Your task is to reproduce, exactly and only, the lines running from the line containing "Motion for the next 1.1" to the end of the data below, both included.

───── Records to use

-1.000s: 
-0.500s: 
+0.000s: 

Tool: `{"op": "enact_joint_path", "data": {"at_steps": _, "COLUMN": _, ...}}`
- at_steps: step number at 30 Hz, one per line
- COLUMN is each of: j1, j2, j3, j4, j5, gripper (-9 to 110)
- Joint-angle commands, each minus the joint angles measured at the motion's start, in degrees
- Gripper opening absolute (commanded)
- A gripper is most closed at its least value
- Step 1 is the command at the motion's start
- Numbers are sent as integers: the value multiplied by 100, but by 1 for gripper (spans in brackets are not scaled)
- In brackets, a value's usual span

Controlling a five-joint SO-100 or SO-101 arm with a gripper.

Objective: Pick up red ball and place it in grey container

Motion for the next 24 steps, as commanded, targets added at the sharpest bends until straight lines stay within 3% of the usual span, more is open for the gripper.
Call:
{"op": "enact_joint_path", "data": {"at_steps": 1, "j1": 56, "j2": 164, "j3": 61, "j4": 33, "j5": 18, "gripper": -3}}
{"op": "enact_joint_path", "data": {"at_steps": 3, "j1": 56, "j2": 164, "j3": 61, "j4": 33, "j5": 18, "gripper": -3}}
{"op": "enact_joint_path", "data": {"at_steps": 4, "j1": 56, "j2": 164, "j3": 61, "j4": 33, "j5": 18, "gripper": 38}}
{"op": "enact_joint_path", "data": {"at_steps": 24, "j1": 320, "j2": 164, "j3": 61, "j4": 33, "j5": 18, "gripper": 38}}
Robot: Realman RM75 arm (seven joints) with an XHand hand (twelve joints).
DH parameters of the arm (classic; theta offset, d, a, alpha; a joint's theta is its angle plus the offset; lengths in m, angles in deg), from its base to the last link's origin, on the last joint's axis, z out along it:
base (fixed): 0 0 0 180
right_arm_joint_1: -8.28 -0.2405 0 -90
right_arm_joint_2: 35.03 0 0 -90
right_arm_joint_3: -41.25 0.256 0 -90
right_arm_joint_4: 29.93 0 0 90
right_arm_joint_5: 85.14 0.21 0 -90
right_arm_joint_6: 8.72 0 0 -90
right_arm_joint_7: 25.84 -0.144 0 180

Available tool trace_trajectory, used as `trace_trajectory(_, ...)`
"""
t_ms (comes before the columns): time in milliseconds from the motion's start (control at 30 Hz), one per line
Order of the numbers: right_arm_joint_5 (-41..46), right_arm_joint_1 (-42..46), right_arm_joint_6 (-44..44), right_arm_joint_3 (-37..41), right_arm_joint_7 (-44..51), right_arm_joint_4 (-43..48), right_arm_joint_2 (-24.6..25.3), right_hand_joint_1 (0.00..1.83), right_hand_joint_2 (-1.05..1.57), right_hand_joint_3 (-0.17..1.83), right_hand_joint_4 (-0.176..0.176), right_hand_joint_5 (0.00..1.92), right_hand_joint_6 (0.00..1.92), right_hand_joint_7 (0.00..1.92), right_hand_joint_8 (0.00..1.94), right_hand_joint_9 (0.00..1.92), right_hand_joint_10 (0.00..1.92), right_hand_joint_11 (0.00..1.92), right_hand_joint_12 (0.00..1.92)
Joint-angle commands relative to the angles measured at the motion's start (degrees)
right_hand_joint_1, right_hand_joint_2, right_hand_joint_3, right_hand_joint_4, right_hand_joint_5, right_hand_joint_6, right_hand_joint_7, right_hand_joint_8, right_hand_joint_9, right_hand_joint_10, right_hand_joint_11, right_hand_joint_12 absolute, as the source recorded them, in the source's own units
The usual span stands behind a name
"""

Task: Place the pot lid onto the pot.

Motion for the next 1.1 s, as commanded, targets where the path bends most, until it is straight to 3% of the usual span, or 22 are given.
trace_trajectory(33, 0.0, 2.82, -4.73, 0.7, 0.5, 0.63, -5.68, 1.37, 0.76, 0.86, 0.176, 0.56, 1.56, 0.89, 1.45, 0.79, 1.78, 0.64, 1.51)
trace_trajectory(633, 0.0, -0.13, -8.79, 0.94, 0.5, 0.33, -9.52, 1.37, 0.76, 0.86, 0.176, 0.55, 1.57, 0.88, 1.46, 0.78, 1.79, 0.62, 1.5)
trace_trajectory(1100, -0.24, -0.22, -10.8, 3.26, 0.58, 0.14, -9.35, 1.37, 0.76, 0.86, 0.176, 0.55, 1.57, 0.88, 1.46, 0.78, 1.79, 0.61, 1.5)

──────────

▸ **Written solution**
Motion for the next 1.1 s, as commanded, targets where the path bends most, until it is straight to 3% of the usual span, or 22 are given.
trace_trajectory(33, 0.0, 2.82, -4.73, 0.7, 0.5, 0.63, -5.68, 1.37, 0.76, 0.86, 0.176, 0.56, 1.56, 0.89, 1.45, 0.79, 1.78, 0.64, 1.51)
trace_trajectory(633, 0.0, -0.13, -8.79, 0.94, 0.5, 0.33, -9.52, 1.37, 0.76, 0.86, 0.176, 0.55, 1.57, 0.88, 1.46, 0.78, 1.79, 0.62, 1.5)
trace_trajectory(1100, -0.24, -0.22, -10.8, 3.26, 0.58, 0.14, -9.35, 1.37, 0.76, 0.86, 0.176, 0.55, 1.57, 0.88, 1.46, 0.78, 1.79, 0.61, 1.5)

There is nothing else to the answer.